• **Dataset section**
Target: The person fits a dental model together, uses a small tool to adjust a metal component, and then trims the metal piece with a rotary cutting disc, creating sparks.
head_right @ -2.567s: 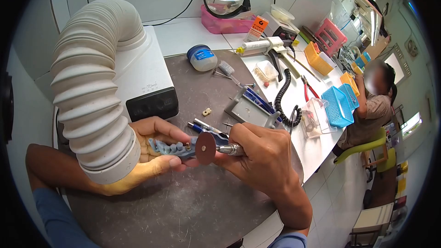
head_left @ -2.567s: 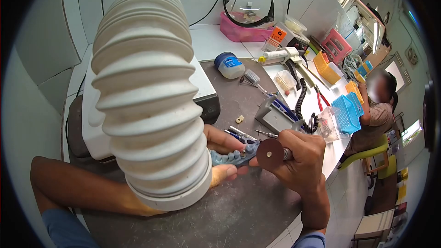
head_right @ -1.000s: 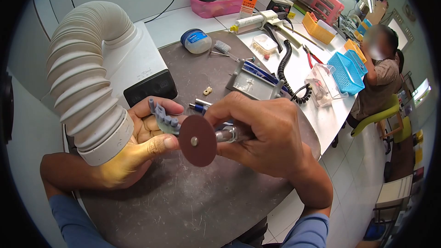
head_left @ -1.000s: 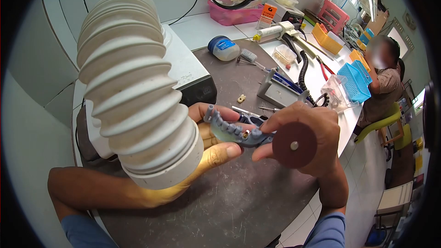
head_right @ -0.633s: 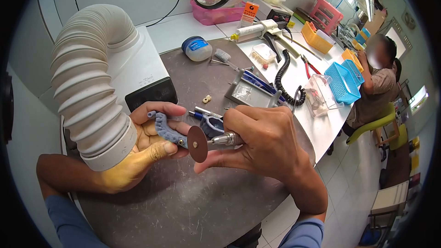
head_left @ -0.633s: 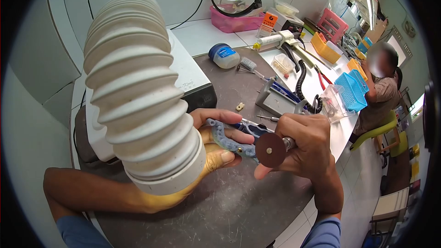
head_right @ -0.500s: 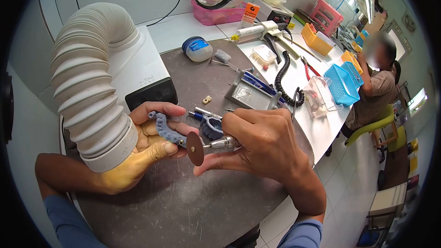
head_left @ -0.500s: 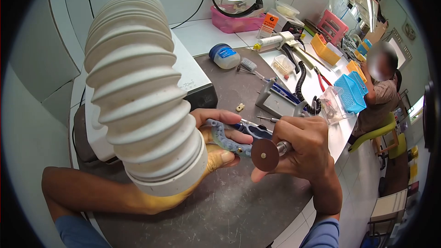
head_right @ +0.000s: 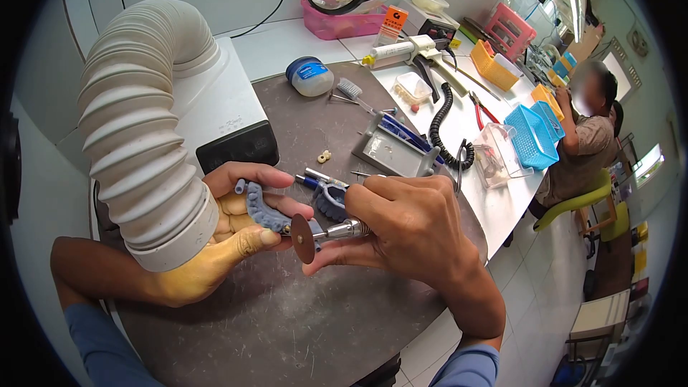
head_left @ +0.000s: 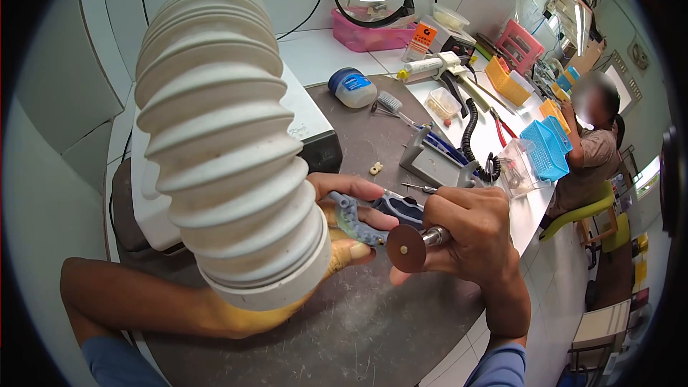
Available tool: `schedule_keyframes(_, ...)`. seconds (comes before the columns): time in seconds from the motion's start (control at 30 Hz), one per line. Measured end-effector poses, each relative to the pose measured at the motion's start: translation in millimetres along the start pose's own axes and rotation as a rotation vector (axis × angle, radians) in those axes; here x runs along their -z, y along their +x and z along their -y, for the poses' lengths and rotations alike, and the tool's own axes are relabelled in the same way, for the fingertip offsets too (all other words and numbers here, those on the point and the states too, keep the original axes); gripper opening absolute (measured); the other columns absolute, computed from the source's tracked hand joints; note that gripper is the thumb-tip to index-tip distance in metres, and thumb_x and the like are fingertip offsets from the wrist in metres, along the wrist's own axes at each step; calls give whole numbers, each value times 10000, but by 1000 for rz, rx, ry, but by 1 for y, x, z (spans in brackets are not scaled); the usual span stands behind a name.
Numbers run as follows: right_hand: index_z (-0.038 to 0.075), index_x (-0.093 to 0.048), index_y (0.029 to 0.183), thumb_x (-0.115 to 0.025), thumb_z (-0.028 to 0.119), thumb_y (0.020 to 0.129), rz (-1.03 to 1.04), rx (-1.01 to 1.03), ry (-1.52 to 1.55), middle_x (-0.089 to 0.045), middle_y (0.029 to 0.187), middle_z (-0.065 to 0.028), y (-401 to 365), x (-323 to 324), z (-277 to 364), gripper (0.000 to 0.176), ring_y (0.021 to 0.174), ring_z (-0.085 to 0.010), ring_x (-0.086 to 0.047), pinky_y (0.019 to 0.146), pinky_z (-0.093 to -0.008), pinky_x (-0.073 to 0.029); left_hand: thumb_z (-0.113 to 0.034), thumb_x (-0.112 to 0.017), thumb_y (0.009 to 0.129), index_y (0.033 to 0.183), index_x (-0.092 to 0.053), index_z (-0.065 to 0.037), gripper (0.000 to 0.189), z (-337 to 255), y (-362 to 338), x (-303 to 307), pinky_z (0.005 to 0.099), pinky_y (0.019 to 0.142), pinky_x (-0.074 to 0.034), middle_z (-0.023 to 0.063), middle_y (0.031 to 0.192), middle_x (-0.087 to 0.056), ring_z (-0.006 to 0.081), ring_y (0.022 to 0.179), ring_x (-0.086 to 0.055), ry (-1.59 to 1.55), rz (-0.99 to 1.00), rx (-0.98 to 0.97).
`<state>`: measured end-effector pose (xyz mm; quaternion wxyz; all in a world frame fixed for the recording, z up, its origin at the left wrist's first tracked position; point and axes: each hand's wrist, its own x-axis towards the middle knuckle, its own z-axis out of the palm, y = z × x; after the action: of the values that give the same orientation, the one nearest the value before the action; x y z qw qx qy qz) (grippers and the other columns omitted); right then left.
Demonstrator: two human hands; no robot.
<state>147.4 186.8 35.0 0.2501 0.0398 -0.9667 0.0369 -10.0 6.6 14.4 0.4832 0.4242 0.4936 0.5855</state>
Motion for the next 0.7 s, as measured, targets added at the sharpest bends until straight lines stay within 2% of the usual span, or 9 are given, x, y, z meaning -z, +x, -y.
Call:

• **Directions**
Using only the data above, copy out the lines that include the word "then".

• **Answer box**
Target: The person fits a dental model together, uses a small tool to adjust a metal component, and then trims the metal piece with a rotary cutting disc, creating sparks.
`<state>`: measured end-effector pose (xyz mm; quaternion wxyz; all in a world frame fixed for the recording, z up, its origin at the left wrist's first tracked position; point and axes: each hand's wrist, its own x-axis towards the middle knuckle, its own z-axis out of the palm, y = z × x; after the action: of the values that give the same orientation, the one nearest the value before the action; x y z qw qx qy qz) (grippers and the other columns omitted); right then left.

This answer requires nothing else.